If you want a family member to leave your home, you must follow an eviction process similar to the one for a formal tenant. In most states, you can evict any family member over the age of 18. Regulations regarding eviction vary, so make sure you follow the specific procedure for your location. As an example, in San Francisco you cannot evict a family member with a child under the age of 18 unless the eviction occurs during the summer, according to attorneys Goldstein, Gellman, et al.
Gather documents relating to your home and the person you wish to evict. These may include documentation proving you own the home, copies of any rent checks the family member has paid you, and a blank eviction notice form.

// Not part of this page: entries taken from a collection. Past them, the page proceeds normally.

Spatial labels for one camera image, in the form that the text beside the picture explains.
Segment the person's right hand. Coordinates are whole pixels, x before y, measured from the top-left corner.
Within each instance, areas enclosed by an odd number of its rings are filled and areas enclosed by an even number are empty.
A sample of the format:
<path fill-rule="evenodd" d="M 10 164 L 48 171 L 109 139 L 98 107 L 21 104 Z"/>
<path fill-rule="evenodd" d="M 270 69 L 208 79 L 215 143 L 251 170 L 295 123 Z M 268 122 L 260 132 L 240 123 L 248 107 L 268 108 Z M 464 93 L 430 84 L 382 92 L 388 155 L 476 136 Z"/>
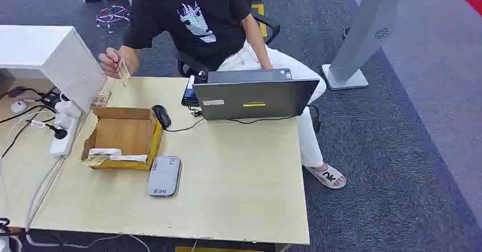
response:
<path fill-rule="evenodd" d="M 114 48 L 106 48 L 104 53 L 98 55 L 99 64 L 108 77 L 120 79 L 119 63 L 122 60 L 120 53 Z"/>

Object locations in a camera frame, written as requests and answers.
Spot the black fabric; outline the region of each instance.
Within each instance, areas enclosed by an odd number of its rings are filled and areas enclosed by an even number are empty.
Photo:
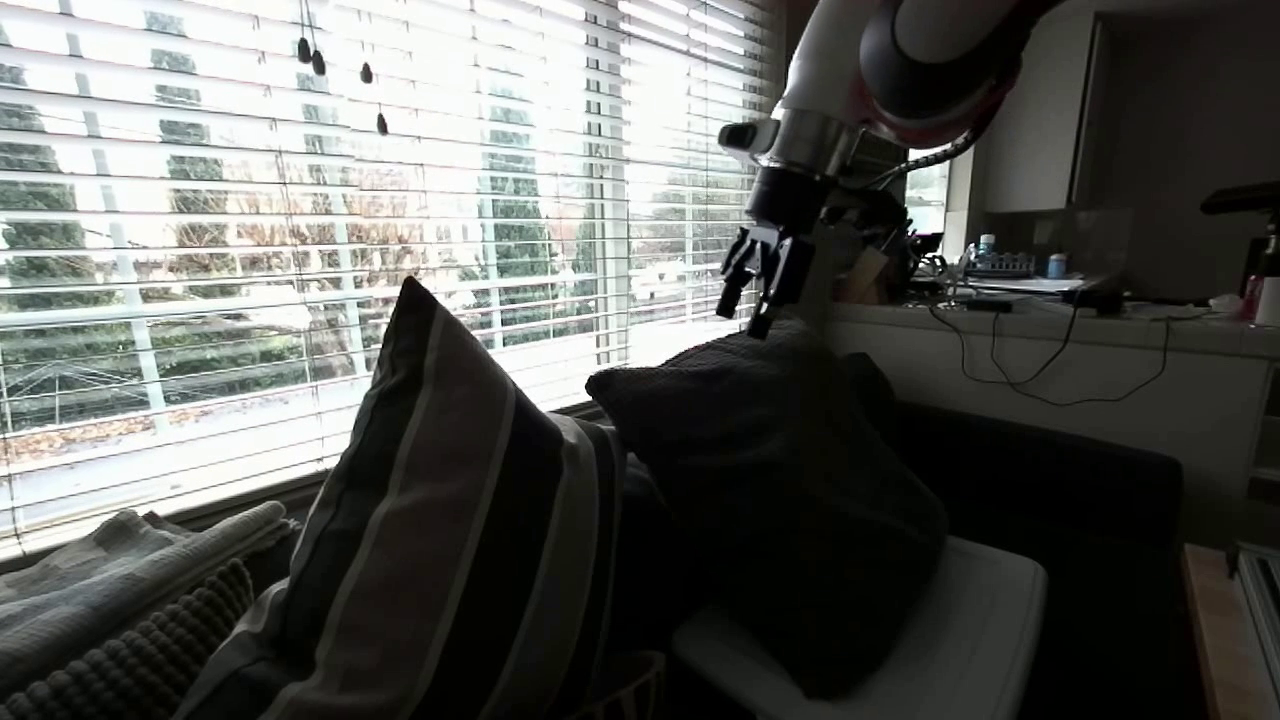
[[[711,592],[810,697],[858,689],[946,547],[946,511],[879,441],[858,371],[781,322],[588,393],[702,542]]]
[[[652,470],[632,457],[619,480],[619,542],[607,652],[667,647],[672,631],[709,602],[703,565],[676,524]]]
[[[842,362],[845,362],[873,429],[898,449],[903,425],[899,425],[899,402],[898,402],[887,374],[879,371],[879,362],[870,353],[842,355]]]

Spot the black cable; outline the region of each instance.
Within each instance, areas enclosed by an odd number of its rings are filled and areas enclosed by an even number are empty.
[[[986,139],[986,133],[993,126],[996,113],[999,113],[999,105],[986,109],[959,139],[954,139],[954,143],[946,143],[946,146],[936,146],[930,154],[893,164],[870,187],[887,187],[893,180],[899,180],[910,173],[921,173],[921,169],[947,164],[947,158],[964,154],[976,139]]]
[[[1007,371],[1005,360],[999,360],[999,336],[1005,336],[1005,330],[999,330],[999,328],[1005,328],[999,316],[1005,316],[1005,312],[993,316],[990,360],[993,360],[993,368],[999,371],[1005,385],[1024,387],[1024,385],[1036,385],[1036,379],[1072,346],[1080,307],[1072,307],[1070,330],[1066,330],[1060,344],[1046,355],[1046,362],[1042,362],[1032,374],[1024,374],[1024,379],[1014,379],[1014,371]]]
[[[1070,353],[1070,344],[1072,344],[1072,336],[1076,336],[1076,307],[1072,307],[1072,318],[1070,318],[1070,330],[1066,330],[1060,346],[1057,346],[1032,374],[1024,374],[1024,379],[1014,379],[1014,371],[1007,371],[1005,360],[996,355],[999,316],[993,318],[993,340],[990,340],[990,360],[996,362],[999,374],[981,374],[981,371],[973,371],[973,362],[968,362],[968,344],[964,344],[964,340],[968,340],[964,328],[954,322],[947,316],[941,316],[936,302],[930,302],[930,316],[957,336],[957,344],[959,344],[959,374],[964,374],[964,379],[973,379],[973,385],[996,385],[996,387],[1007,387],[1007,393],[1017,393],[1017,397],[1024,397],[1024,399],[1036,399],[1036,402],[1048,402],[1048,406],[1130,402],[1132,397],[1140,397],[1144,387],[1151,387],[1151,385],[1169,371],[1169,355],[1173,355],[1173,318],[1161,318],[1161,328],[1166,328],[1166,330],[1161,330],[1161,360],[1155,360],[1155,368],[1151,368],[1144,379],[1138,379],[1132,387],[1123,387],[1123,393],[1115,393],[1115,397],[1057,399],[1057,397],[1032,393],[1028,385],[1036,385],[1036,379]]]

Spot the striped pillow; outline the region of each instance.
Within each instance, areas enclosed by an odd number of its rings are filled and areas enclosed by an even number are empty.
[[[601,680],[601,697],[566,720],[662,720],[667,660],[662,652],[612,657]]]
[[[181,714],[554,714],[601,666],[619,451],[406,280],[351,443]]]

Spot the table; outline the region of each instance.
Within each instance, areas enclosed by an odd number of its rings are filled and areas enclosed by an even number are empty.
[[[1246,595],[1217,547],[1184,547],[1199,680],[1212,720],[1280,720]]]

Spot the window blinds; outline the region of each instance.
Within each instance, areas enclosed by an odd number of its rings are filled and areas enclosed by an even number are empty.
[[[406,277],[545,406],[728,330],[774,52],[767,0],[0,0],[0,557],[334,466]]]

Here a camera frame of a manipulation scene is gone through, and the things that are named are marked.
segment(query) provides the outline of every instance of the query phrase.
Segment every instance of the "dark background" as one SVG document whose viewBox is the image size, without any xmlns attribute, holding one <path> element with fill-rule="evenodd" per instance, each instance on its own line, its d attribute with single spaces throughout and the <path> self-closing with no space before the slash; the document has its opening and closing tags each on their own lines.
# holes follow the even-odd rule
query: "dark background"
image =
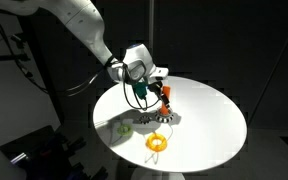
<svg viewBox="0 0 288 180">
<path fill-rule="evenodd" d="M 149 0 L 92 2 L 105 22 L 106 45 L 117 58 L 123 59 L 131 44 L 148 47 Z M 288 39 L 288 1 L 155 3 L 153 61 L 157 66 L 168 67 L 170 75 L 222 91 L 240 107 L 247 121 L 255 112 L 251 128 L 288 130 L 288 44 L 282 51 Z M 102 67 L 49 12 L 39 10 L 29 19 L 56 89 L 77 85 Z M 65 120 L 90 120 L 88 114 L 92 114 L 96 100 L 112 85 L 105 72 L 87 91 L 61 97 Z"/>
</svg>

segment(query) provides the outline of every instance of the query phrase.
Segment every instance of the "table leg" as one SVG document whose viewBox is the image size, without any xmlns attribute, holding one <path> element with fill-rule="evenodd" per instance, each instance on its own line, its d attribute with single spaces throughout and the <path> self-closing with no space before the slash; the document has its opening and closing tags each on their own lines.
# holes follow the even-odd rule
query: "table leg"
<svg viewBox="0 0 288 180">
<path fill-rule="evenodd" d="M 185 180 L 182 173 L 167 173 L 137 167 L 132 175 L 132 180 Z"/>
</svg>

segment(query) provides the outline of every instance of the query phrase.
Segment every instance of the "white tabletop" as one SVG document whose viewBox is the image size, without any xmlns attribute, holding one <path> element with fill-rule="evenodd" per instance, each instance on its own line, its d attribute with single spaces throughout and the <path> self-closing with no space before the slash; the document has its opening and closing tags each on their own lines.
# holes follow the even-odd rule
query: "white tabletop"
<svg viewBox="0 0 288 180">
<path fill-rule="evenodd" d="M 175 119 L 168 124 L 152 121 L 138 123 L 144 114 L 153 117 L 161 101 L 146 112 L 132 110 L 124 97 L 123 84 L 107 90 L 98 100 L 93 121 L 101 140 L 124 159 L 163 172 L 196 172 L 210 169 L 230 160 L 242 148 L 247 127 L 239 108 L 221 92 L 203 83 L 169 76 L 162 81 L 171 87 L 170 106 Z M 133 106 L 138 107 L 132 87 L 126 93 Z M 148 91 L 148 105 L 157 97 Z M 133 133 L 121 136 L 117 128 L 130 124 Z M 153 132 L 162 134 L 167 148 L 159 153 L 149 150 L 145 143 Z"/>
</svg>

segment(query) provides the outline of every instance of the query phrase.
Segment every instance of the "green object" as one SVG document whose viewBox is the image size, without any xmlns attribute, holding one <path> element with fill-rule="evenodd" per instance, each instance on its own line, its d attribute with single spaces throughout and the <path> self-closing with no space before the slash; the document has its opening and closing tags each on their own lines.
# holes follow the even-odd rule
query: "green object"
<svg viewBox="0 0 288 180">
<path fill-rule="evenodd" d="M 117 133 L 122 136 L 130 135 L 132 131 L 132 127 L 129 124 L 121 124 L 121 126 L 117 128 Z"/>
<path fill-rule="evenodd" d="M 142 100 L 145 99 L 145 96 L 147 95 L 146 86 L 146 82 L 138 82 L 132 86 L 135 94 L 137 94 L 137 96 Z"/>
</svg>

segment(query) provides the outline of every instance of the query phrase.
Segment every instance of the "orange object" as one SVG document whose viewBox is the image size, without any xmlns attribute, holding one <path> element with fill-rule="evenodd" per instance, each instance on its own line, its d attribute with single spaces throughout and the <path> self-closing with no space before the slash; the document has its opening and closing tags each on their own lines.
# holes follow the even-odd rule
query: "orange object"
<svg viewBox="0 0 288 180">
<path fill-rule="evenodd" d="M 154 140 L 160 140 L 161 144 L 154 144 L 153 143 Z M 154 134 L 150 135 L 150 137 L 148 137 L 148 139 L 146 141 L 146 146 L 155 152 L 160 152 L 166 148 L 167 140 L 163 135 L 154 133 Z"/>
<path fill-rule="evenodd" d="M 165 94 L 165 96 L 168 99 L 170 99 L 170 92 L 171 92 L 171 87 L 170 86 L 163 86 L 163 94 Z M 160 113 L 162 115 L 168 115 L 169 114 L 168 109 L 167 109 L 167 107 L 165 106 L 164 103 L 162 104 L 162 108 L 160 109 Z"/>
</svg>

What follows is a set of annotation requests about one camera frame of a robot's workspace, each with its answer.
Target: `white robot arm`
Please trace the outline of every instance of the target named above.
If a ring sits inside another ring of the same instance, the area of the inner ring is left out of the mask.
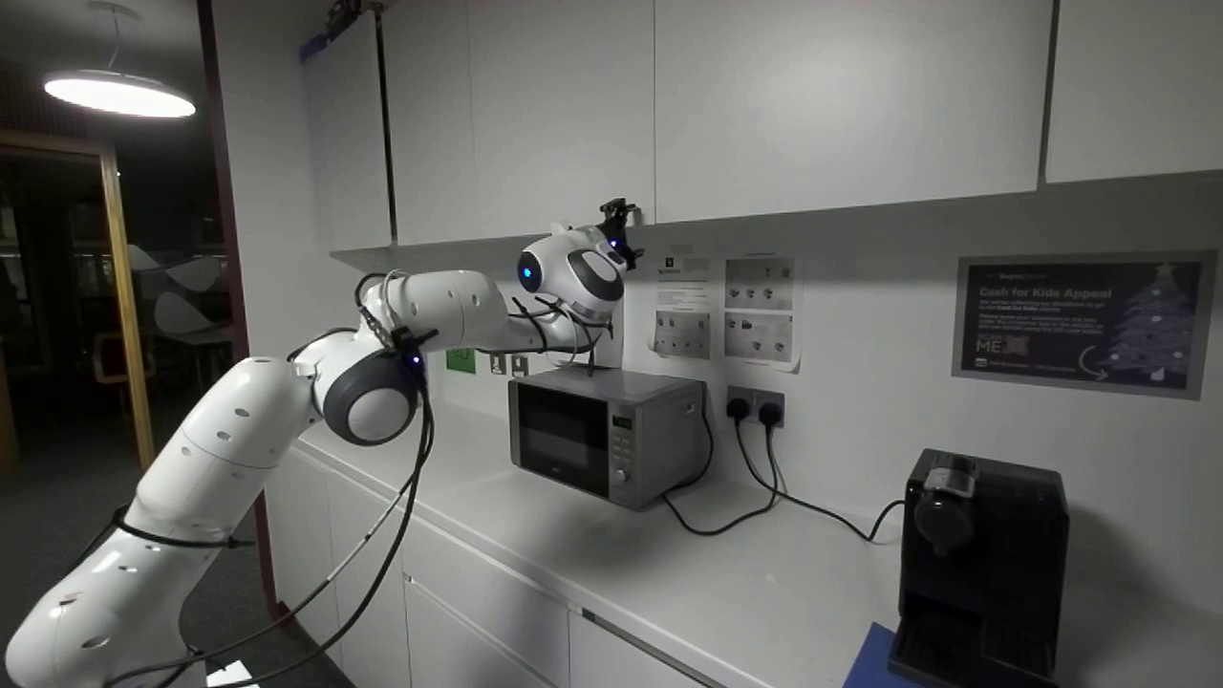
[[[232,526],[261,498],[284,452],[326,421],[353,443],[385,443],[408,426],[424,350],[585,350],[622,293],[628,219],[607,202],[601,229],[549,233],[521,254],[521,282],[542,310],[506,310],[477,272],[376,276],[359,288],[359,330],[328,332],[292,358],[242,358],[187,412],[138,486],[114,535],[96,547],[24,619],[9,647],[19,688],[177,685],[184,668],[180,611]]]

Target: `power socket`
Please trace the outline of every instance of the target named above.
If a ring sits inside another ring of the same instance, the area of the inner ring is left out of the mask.
[[[729,358],[789,363],[795,349],[791,335],[795,335],[791,314],[726,314]]]
[[[726,258],[726,310],[791,310],[791,258]]]
[[[763,410],[763,405],[777,405],[777,410],[780,410],[780,424],[777,424],[777,426],[789,424],[789,396],[777,392],[777,391],[726,387],[726,400],[729,400],[729,396],[749,400],[749,421],[757,421],[757,424],[761,424],[761,410]]]
[[[707,358],[712,340],[715,340],[712,314],[657,310],[657,317],[654,317],[654,350],[657,356]]]

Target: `framed sign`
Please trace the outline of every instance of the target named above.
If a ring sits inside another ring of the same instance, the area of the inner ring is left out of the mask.
[[[957,374],[1200,392],[1212,253],[961,263]]]

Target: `white cabinet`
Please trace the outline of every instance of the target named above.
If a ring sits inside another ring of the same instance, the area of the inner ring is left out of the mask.
[[[284,602],[306,600],[331,569],[331,486],[335,475],[303,448],[292,448],[266,477],[270,572]],[[297,614],[297,623],[320,643],[335,632],[335,614],[335,597],[328,587]]]
[[[564,660],[570,660],[564,602],[556,600],[548,587],[538,587],[533,577],[450,539],[446,531],[435,531],[428,519],[413,519],[408,547],[407,547],[407,572],[413,579],[408,587],[415,587],[408,597],[428,592],[424,619],[408,602],[413,676],[422,668],[415,660],[443,653],[435,651],[440,637],[428,635],[428,623],[433,614],[446,611],[456,614],[450,623],[456,643],[480,647],[469,653],[486,653],[486,647],[493,647],[488,660],[493,657],[514,660],[526,676],[538,676],[548,685],[564,685]]]
[[[657,0],[657,219],[1033,189],[1050,0]]]
[[[328,488],[331,504],[331,556],[339,560],[368,531],[370,522],[385,513],[385,498],[356,486],[356,481],[335,481]],[[359,607],[368,583],[376,579],[399,526],[403,513],[394,513],[384,531],[368,544],[359,556],[344,569],[335,579],[335,602],[339,602],[339,623]],[[385,569],[384,587],[376,592],[370,607],[363,619],[347,632],[344,643],[335,643],[335,663],[356,688],[407,688],[408,685],[408,626],[407,626],[407,607],[403,607],[403,572],[399,567]]]
[[[422,579],[407,583],[408,663],[422,688],[548,688],[493,635],[460,614]]]
[[[389,244],[377,26],[359,16],[306,61],[315,215],[331,253]]]
[[[717,685],[601,614],[572,614],[572,688],[698,688]]]
[[[1047,178],[1223,169],[1223,2],[1064,0]]]
[[[403,244],[654,210],[654,0],[399,0],[385,96]]]

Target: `countertop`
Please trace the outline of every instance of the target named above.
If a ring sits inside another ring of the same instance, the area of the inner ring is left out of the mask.
[[[887,619],[887,554],[900,547],[863,547],[785,504],[729,535],[694,539],[666,509],[622,513],[522,475],[488,439],[466,433],[435,443],[415,516],[707,676],[842,688],[868,626]],[[356,452],[310,426],[297,443],[389,498],[415,435]],[[757,500],[742,486],[680,498],[698,522]]]
[[[310,426],[297,443],[389,498],[415,433],[353,448]],[[705,486],[680,504],[694,522],[717,522],[757,500],[747,486]],[[868,626],[900,619],[900,519],[883,547],[863,547],[780,504],[729,535],[694,539],[666,509],[622,513],[515,470],[498,424],[440,435],[415,516],[726,685],[842,688]],[[1221,651],[1217,611],[1070,560],[1064,688],[1221,685]]]

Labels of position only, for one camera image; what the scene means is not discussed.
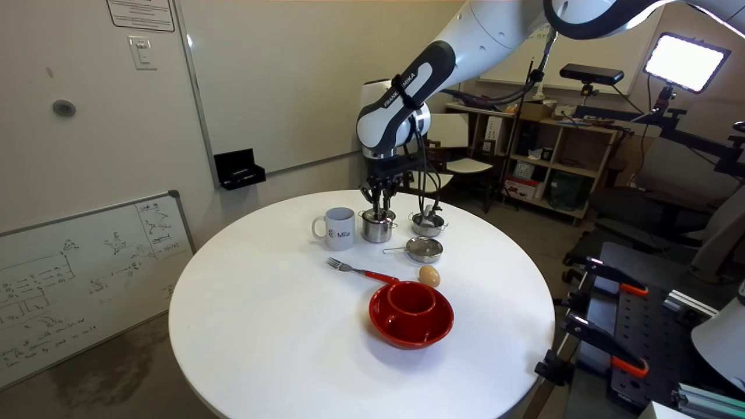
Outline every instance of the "chair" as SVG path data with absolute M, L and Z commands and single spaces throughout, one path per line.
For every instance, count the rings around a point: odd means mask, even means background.
M 470 141 L 468 138 L 468 113 L 433 113 L 427 136 L 428 160 L 453 184 L 475 182 L 482 189 L 482 208 L 489 211 L 496 191 L 496 141 Z
M 656 236 L 645 225 L 633 225 L 622 218 L 600 216 L 596 229 L 631 239 L 638 250 L 687 260 L 692 275 L 717 280 L 728 255 L 745 237 L 745 187 L 734 191 L 705 220 L 704 229 Z

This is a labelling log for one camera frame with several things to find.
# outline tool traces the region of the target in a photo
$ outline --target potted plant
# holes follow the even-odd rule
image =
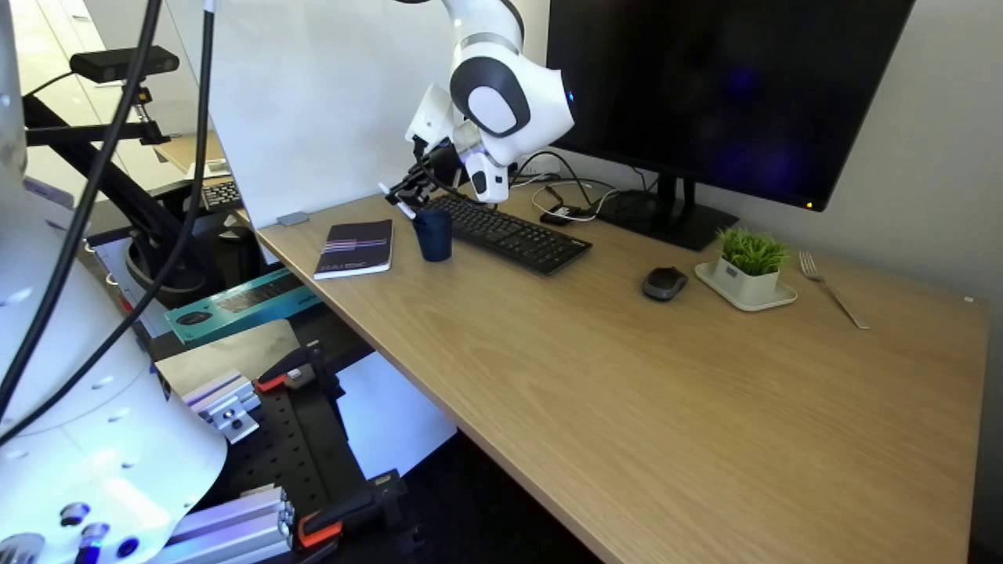
[[[717,234],[722,258],[698,269],[717,294],[739,309],[764,309],[789,305],[794,291],[779,290],[779,267],[788,263],[788,245],[769,233],[724,228]]]

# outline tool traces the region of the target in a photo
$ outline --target desk surface
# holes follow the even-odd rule
[[[311,283],[328,223],[379,217],[393,274]],[[464,245],[429,267],[379,197],[260,241],[599,559],[966,561],[985,305],[823,258],[869,332],[795,274],[779,309],[739,314],[697,275],[652,305],[652,267],[713,253],[573,234],[597,249],[548,280]]]

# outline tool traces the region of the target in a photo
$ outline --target paper
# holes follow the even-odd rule
[[[349,444],[366,481],[384,470],[404,476],[459,433],[450,416],[375,351],[341,370],[340,384]]]

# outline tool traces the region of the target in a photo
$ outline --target white robot
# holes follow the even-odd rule
[[[571,129],[565,85],[519,56],[507,0],[446,6],[459,29],[450,97],[433,88],[408,138],[419,154],[450,145],[475,196],[505,202],[507,165]],[[62,245],[22,191],[22,138],[13,16],[0,0],[0,384]],[[119,319],[100,283],[73,269],[0,414],[0,564],[150,561],[225,465],[224,436],[164,388],[135,339],[26,426]]]

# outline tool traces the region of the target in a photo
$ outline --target book
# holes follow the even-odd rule
[[[344,280],[388,269],[393,219],[336,223],[326,233],[314,280]]]

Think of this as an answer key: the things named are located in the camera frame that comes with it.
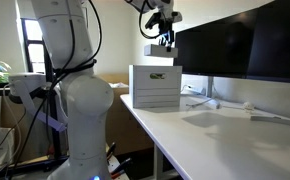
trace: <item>black monitor screen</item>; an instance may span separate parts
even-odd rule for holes
[[[257,9],[176,33],[183,73],[244,78],[250,58]]]
[[[290,82],[290,0],[259,8],[247,78]]]

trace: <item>white wall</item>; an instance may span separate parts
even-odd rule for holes
[[[96,74],[127,73],[128,65],[133,63],[134,35],[132,9],[123,0],[93,0],[100,16],[103,29],[103,43],[96,56]],[[98,27],[92,8],[88,9],[89,33],[94,52],[98,46]]]
[[[31,0],[17,0],[21,18],[36,19]]]
[[[8,63],[12,67],[11,72],[24,72],[17,16],[15,0],[0,0],[0,61]]]
[[[177,30],[187,29],[212,20],[259,7],[270,0],[181,0],[176,9],[183,14]],[[183,76],[183,84],[205,85],[206,78]],[[252,102],[257,108],[290,117],[290,84],[265,81],[215,78],[220,96],[233,102]]]

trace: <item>white desk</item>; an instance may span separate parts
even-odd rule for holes
[[[121,99],[184,179],[290,179],[290,126],[250,121],[241,109],[189,109],[204,101],[191,96],[180,107],[143,109]]]

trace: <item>cardboard box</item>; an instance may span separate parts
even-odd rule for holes
[[[181,66],[129,66],[133,107],[179,106]]]
[[[128,74],[101,74],[99,77],[108,83],[128,83]],[[115,155],[145,150],[154,146],[145,130],[129,112],[120,99],[120,95],[128,94],[129,88],[113,88],[114,102],[107,113],[106,142],[116,142]]]

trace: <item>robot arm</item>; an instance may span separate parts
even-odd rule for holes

Give written notice to the family member, informing him or her that you wish them to leave. Legally, you must give this written notice with sufficient time for a response. According to Sara Gebhardt, writing in the Washington Post on January 22, 2005, a 30-day notice period is common. Regulations vary, though, so follow the requirements for the state and city where you live.
Wait out the notice period. If your family member does not leave the home at the end of the period stipulated in your written notice, you will need to start eviction proceedings.
Fill out the eviction notice form. Include all required information, such as the person's name, the address of your home, and a reason for the eviction. The reason can be as simple as failure to pay rent, or a failure to meet expectations of living at the home. Keep any personal attacks out of your eviction documentation, and be clear and concise.
Make two copies of the eviction notice you have filled in. Ask the family member you wish to evict to sign and date both copies. Give one copy to the family member and keep the other copy for yourself.
File for a court hearing if the family member refuses to leave the home after being served with an eviction notice. Again, there may be a minimum waiting period before you can go to court. At the hearing, the judge can issue an order of eviction. This will enable you to call for assistance from law enforcement if it's necessary to remove your family member from the home.